__EXERCISE AIM__: Using the entries that follow, transcribe only the lines from the line with "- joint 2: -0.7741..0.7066" to the line with "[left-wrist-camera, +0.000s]", both included, exactly as they stand and without pictures.

__RECORDS SHOWN__:
● ● ● ● ●

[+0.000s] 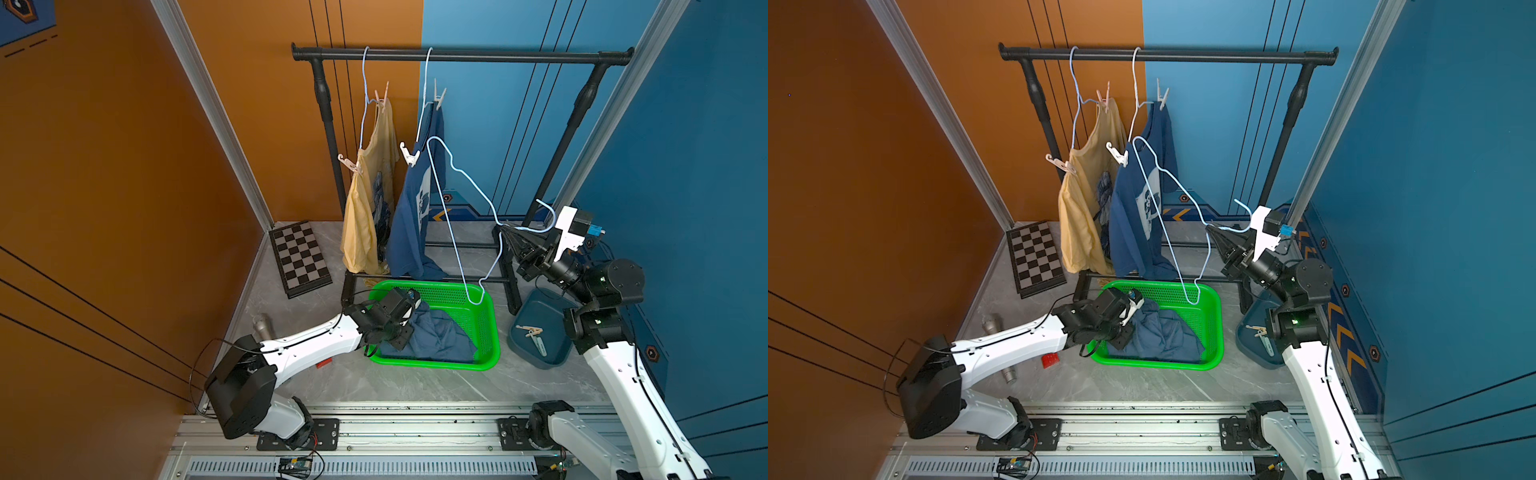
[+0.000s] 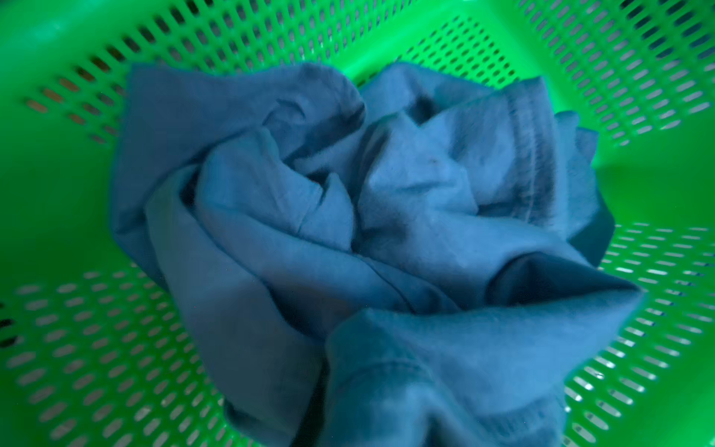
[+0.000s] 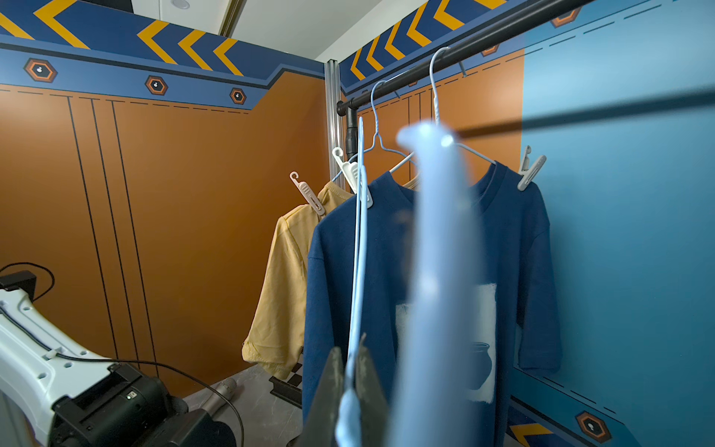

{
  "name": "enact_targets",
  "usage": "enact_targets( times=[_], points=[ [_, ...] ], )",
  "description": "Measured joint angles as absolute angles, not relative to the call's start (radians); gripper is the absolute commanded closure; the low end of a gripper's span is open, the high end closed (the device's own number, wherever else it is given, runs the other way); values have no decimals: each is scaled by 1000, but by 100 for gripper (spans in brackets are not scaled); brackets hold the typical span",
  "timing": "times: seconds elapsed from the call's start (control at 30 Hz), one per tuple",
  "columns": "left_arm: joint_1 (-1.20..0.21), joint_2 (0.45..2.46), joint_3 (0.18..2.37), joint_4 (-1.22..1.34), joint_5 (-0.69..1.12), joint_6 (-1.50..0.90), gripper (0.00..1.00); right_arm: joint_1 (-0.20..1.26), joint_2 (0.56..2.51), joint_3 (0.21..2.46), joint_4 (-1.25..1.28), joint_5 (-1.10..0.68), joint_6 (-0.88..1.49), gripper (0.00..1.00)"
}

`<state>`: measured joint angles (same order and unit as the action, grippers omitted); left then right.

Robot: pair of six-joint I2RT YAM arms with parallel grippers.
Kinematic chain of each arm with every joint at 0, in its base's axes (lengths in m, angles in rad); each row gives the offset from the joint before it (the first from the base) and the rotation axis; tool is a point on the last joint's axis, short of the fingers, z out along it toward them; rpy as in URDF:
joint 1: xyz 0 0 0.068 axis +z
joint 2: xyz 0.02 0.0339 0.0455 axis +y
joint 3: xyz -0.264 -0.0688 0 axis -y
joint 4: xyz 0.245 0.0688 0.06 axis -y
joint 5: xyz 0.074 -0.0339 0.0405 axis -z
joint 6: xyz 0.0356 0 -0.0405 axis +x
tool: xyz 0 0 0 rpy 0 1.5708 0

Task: Remove the clothespins securing t-shirts to the hanger
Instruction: Place the T-shirt in the basket.

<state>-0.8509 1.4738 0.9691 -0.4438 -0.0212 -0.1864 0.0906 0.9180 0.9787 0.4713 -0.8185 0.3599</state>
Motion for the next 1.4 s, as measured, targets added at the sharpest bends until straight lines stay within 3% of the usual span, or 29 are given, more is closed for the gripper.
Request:
enact_targets(
  times=[0.17,0.5,0.87,1.33,1.4],
  points=[
    [-849,1486,981,-476,-3,-198,35,78,884,978,442,-819,356,100],
    [-843,1286,995,-595,-12,-195,9,71,832,961,345,-818,327,100],
    [-815,1103,1082,-764,-82,-115,7,73,741,951,182,-818,291,100],
    [-901,989,1280,-752,-335,262,13,266,657,1067,-459,-714,99,100],
    [-930,994,1281,-724,-352,337,18,306,659,1078,-528,-672,95,100]
  ],
)
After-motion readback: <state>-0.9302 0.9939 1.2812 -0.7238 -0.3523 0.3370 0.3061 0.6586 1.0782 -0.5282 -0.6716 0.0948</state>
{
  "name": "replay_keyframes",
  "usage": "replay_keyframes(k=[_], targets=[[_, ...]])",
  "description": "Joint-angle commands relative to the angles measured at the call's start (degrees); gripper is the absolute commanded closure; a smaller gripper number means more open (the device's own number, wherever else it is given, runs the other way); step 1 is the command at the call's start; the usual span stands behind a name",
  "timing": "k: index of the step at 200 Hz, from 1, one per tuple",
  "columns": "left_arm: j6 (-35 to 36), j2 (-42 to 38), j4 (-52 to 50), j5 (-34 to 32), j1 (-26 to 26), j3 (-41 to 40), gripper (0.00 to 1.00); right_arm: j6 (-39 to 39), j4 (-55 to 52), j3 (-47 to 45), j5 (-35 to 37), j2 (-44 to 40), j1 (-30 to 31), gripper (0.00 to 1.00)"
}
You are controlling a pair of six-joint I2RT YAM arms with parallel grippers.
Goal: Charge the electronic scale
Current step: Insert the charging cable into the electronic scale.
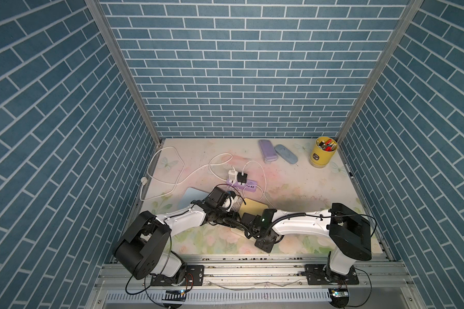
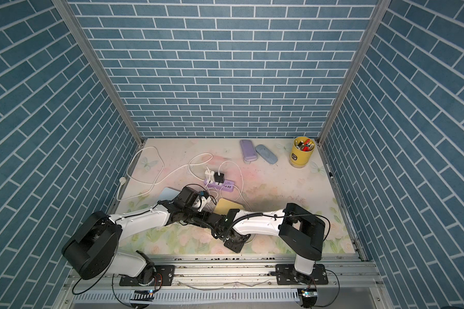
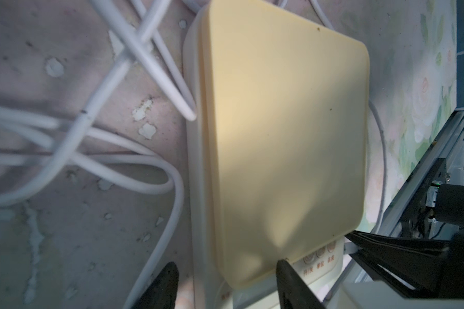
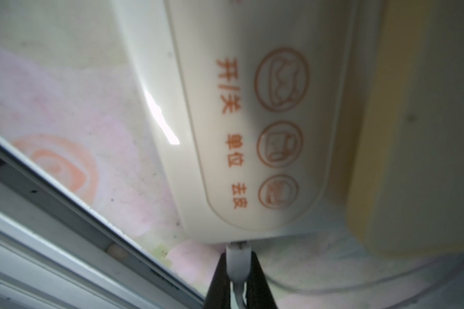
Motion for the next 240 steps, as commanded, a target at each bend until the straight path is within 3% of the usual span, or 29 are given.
replay_keyframes(k=[1, 64, 126, 240], targets=[[0.9, 1.7, -1.0, -3.2, -0.1, -0.5, 0.39, -0.3, 0.1, 1.2, 1.2, 0.7, -0.4, 1.0], [1.1, 2.5, -0.7, -3.1, -0.1, -0.6, 0.39, -1.4, 1.5, -0.3, 1.8, -2.8, -1.4, 1.0], [1.0, 2.7, -0.7, -2.9, -0.1, -0.9, 0.39, -2.4, 3.0, 0.6, 1.1, -1.2, -2.1, 1.0], [0.8, 3.7, -0.5, -2.2, -0.1, -1.0, 0.39, 0.6, 8.5, -4.0, 0.8, -6.1, -2.3, 1.0]])
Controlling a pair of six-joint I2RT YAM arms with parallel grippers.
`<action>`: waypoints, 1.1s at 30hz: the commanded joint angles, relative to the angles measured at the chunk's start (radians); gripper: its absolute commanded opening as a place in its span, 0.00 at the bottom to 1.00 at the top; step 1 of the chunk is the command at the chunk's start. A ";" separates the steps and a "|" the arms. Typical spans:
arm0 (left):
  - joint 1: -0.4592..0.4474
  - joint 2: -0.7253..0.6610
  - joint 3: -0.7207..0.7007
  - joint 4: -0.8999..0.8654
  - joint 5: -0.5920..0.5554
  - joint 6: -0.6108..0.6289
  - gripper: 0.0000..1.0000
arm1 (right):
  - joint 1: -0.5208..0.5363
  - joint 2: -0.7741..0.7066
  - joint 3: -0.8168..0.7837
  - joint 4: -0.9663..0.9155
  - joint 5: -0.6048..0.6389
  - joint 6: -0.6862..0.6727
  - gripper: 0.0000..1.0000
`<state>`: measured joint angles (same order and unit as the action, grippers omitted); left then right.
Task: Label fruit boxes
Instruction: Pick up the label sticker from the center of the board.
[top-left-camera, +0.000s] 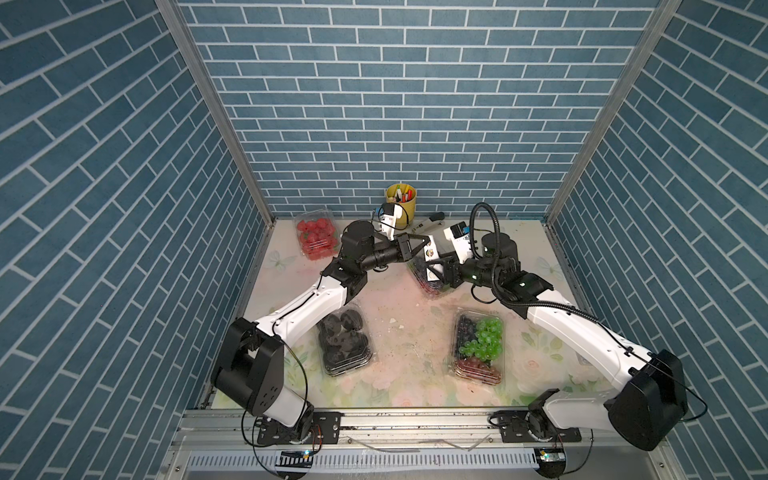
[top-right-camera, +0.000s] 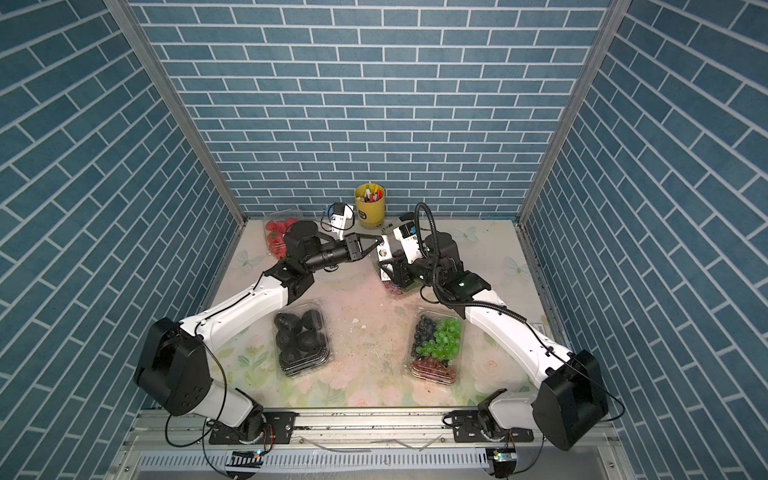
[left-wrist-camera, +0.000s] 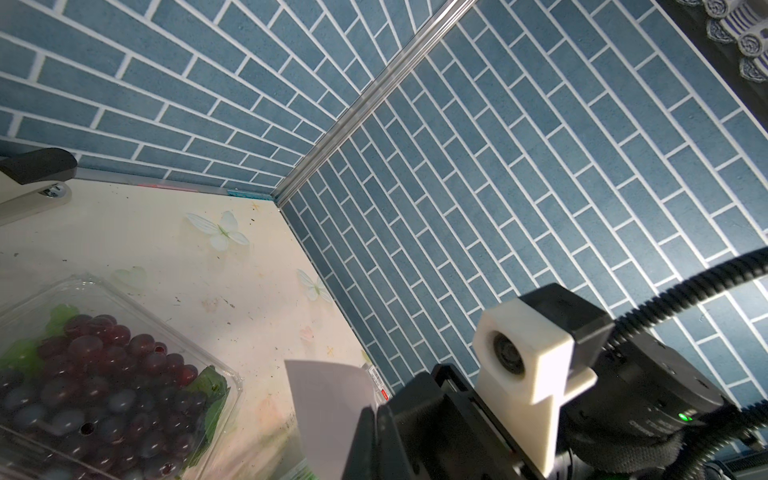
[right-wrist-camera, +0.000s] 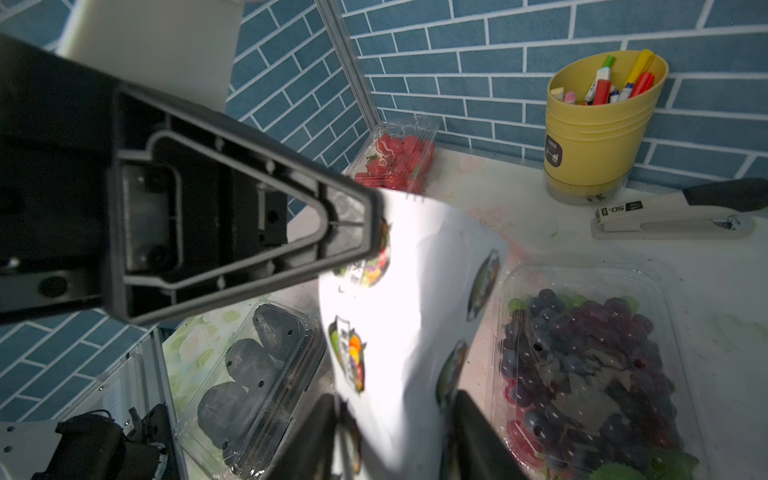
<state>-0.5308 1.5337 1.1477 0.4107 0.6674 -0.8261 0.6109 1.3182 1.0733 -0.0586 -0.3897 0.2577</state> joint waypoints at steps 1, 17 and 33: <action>0.001 0.009 0.014 0.038 0.038 0.021 0.00 | 0.004 -0.028 -0.021 0.019 0.049 0.029 0.64; 0.040 0.048 0.003 0.225 0.196 -0.069 0.00 | -0.235 0.024 -0.197 0.799 -0.337 0.641 0.85; 0.040 0.088 0.025 0.344 0.213 -0.192 0.00 | -0.243 0.202 -0.135 1.257 -0.551 0.959 0.70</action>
<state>-0.4957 1.6070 1.1477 0.7063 0.8593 -0.9974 0.3717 1.5211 0.8928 1.0306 -0.8787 1.1065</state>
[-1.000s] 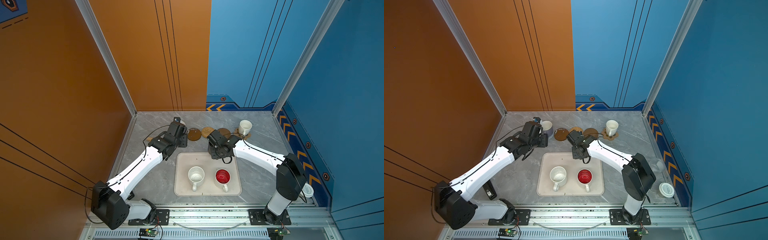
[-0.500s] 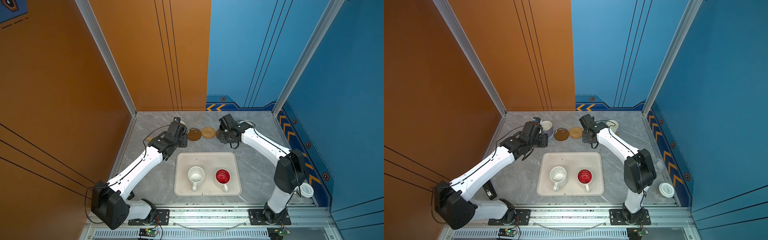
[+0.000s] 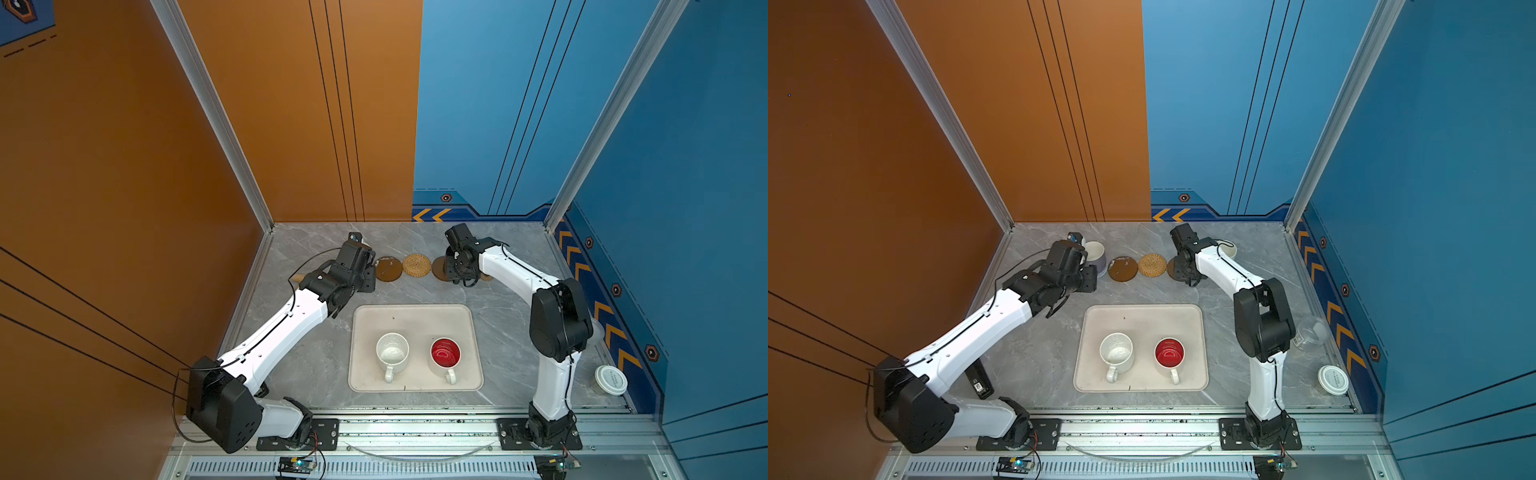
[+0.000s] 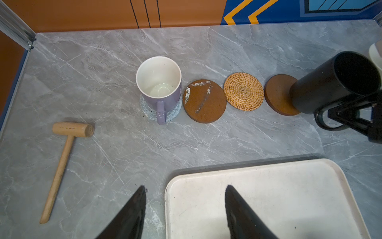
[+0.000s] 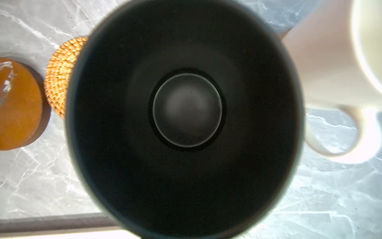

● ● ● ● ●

__ANSWER TO THIS PROBLEM__:
  - joint 2: -0.7741..0.7066
  - joint 3: -0.8168..0.7837
  - joint 4: -0.9663..0.9155
  - joint 5: -0.6048..0.6389
  - joint 6: -0.6862..0.6727
  - gripper: 0.0000..1.0000
`<state>`: measured joint angles (same order and unit as the action, grippers omitted); left then right.
Task: Label fruit boxes
Instruction: Pick up the label sticker from the center of the board.
[top-left-camera, +0.000s] 
[top-right-camera, +0.000s] 
[left-wrist-camera, +0.000s] 

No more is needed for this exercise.